(INFORMATION GIVEN begins)
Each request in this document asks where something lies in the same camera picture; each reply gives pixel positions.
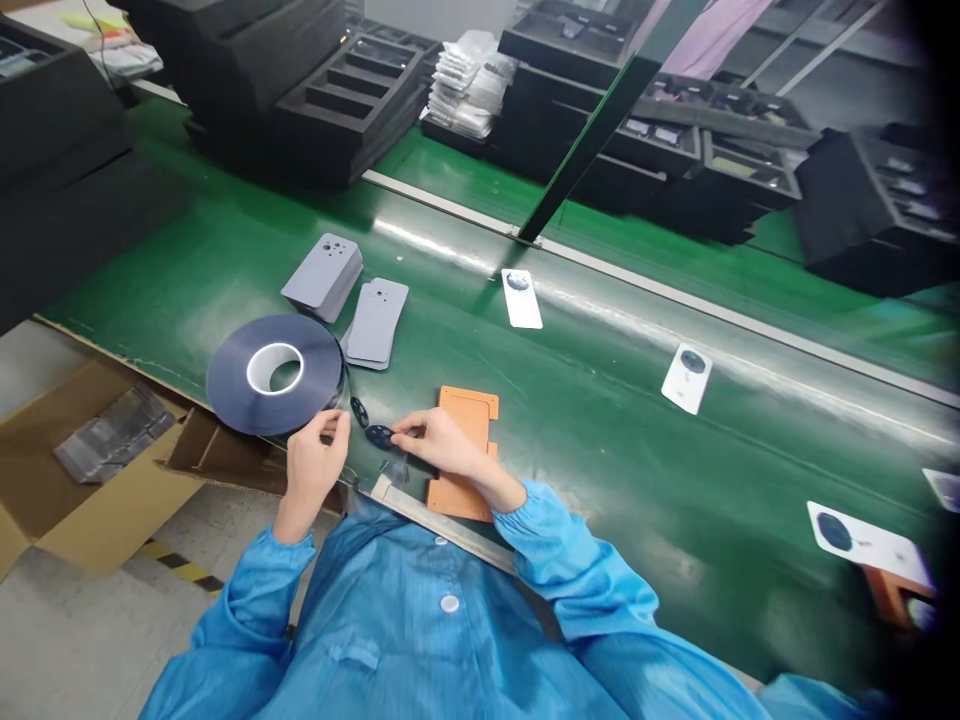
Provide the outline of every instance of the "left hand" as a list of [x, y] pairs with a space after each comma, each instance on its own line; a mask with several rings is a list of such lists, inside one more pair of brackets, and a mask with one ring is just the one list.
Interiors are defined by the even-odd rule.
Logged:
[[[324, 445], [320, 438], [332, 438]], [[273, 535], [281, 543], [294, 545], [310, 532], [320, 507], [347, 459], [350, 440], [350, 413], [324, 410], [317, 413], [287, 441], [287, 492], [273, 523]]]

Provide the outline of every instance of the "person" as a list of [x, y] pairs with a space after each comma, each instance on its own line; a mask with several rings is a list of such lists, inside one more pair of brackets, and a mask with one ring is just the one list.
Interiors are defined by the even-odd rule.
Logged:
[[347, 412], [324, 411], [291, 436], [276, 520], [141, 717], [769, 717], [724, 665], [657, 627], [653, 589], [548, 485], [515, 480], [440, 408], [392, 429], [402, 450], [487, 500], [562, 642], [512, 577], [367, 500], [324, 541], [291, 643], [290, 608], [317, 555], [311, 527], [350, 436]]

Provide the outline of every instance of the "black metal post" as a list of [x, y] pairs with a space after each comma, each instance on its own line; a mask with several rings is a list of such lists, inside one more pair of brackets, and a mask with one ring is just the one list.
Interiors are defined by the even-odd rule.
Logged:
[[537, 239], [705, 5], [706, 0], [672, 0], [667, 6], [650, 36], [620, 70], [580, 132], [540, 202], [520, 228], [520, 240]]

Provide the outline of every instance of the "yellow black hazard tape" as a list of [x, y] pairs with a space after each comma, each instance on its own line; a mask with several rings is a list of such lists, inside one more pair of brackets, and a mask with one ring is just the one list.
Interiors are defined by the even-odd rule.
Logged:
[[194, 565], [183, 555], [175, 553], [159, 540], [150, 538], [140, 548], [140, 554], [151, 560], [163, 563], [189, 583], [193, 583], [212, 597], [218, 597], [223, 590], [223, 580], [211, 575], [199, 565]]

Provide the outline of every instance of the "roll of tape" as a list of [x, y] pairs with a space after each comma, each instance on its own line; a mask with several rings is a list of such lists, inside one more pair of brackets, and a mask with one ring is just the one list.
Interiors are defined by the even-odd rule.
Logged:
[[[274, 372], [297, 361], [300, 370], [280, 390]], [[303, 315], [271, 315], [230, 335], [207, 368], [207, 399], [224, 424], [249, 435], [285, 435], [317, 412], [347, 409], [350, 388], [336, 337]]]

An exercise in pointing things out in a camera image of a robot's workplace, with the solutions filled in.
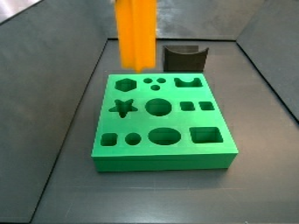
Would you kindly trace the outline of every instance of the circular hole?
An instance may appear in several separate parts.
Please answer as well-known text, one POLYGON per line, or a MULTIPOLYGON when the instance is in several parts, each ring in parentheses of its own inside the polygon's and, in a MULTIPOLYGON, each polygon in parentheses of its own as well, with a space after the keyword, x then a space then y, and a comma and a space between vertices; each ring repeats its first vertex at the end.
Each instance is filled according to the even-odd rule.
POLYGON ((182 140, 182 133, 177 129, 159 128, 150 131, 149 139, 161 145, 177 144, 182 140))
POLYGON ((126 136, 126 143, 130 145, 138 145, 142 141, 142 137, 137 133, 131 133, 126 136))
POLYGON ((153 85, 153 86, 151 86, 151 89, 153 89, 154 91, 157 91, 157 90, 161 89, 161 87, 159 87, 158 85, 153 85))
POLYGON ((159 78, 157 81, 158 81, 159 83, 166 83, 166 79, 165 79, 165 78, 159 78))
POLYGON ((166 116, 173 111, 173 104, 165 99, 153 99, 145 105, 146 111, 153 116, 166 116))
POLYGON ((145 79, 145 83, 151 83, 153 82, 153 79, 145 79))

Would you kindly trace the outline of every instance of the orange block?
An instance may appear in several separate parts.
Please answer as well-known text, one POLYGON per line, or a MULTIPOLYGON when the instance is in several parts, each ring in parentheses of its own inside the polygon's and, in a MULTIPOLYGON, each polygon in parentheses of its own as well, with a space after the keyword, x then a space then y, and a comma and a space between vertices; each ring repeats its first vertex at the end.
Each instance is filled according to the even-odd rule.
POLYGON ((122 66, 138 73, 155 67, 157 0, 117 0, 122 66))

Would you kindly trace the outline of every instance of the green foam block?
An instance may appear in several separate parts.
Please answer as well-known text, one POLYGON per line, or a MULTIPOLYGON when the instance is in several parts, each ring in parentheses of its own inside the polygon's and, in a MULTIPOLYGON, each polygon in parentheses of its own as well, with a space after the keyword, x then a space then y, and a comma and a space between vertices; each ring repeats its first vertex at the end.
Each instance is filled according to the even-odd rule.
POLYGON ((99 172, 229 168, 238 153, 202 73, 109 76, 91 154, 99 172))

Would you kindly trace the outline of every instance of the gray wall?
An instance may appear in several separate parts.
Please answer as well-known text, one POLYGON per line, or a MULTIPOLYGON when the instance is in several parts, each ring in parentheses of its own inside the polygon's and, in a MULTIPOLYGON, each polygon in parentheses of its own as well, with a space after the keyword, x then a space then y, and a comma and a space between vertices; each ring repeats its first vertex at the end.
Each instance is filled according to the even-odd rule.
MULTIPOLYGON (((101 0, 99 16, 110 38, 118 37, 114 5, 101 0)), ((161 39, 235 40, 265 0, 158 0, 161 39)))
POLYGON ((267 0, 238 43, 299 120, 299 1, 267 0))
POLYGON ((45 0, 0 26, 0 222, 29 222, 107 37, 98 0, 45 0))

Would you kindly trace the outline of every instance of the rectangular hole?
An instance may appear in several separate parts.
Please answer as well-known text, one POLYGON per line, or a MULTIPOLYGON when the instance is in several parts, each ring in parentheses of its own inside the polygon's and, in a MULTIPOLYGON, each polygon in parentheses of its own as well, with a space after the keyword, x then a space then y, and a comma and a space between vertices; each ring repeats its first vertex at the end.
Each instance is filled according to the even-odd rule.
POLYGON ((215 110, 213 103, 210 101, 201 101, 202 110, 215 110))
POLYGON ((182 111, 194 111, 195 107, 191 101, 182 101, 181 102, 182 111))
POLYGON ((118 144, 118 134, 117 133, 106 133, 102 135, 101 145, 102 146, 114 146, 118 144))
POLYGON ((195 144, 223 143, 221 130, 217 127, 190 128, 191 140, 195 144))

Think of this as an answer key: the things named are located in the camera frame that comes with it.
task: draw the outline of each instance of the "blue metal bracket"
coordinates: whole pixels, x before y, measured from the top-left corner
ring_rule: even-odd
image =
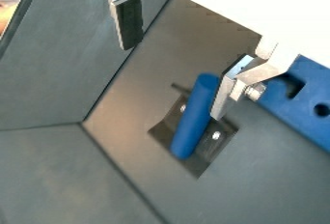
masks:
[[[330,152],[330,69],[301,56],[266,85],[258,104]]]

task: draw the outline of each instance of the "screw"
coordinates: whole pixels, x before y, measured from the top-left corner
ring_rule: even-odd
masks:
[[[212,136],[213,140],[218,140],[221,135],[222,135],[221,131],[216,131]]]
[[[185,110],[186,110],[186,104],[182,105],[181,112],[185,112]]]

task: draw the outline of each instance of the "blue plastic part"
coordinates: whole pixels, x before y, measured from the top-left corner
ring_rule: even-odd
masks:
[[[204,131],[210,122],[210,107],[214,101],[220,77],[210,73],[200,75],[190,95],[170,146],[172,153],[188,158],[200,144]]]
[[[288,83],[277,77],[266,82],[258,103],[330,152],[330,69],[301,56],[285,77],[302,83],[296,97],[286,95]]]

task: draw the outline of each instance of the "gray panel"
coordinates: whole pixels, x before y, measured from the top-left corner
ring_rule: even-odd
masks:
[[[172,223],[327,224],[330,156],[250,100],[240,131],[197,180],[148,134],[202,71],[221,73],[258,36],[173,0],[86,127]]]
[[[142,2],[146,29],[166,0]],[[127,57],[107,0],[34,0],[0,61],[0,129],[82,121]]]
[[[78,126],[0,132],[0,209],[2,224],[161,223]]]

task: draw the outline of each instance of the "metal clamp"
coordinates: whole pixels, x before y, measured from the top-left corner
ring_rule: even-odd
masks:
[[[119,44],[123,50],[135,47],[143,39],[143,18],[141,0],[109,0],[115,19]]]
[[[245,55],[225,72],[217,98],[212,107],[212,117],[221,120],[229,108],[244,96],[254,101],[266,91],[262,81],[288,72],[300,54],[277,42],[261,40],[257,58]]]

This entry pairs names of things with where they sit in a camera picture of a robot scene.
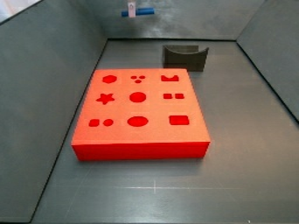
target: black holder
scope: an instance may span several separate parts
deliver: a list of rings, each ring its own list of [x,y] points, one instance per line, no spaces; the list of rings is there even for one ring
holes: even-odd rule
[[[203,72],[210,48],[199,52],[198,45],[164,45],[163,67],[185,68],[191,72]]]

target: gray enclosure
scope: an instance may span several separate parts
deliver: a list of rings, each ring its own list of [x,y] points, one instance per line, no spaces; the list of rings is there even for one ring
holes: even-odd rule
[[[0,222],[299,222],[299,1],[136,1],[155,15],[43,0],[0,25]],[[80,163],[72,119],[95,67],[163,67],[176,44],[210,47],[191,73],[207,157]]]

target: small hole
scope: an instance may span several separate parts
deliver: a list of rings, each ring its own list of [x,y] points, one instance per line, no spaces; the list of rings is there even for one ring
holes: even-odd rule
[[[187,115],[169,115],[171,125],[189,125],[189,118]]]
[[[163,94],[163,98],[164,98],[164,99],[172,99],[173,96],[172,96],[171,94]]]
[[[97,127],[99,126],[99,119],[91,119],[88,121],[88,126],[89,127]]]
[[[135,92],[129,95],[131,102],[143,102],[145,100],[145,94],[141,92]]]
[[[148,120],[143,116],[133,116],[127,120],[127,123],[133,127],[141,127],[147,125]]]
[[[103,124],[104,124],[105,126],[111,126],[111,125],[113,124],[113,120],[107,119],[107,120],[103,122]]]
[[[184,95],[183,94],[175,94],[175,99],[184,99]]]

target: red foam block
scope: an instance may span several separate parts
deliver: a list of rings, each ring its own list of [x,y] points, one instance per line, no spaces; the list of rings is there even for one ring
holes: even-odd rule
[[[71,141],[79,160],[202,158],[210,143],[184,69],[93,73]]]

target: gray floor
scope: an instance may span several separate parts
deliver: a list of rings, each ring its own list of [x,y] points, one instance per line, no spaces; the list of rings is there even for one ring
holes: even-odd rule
(INFORMATION GIVEN ends)
(EXERCISE DETAILS) Return every line from the records above that holds the word "block".

(SOLUTION TO THIS PROBLEM)
Would you kindly trace the outline of every instance of the orange block?
Would you kindly trace the outline of every instance of the green foam block?
target: red foam block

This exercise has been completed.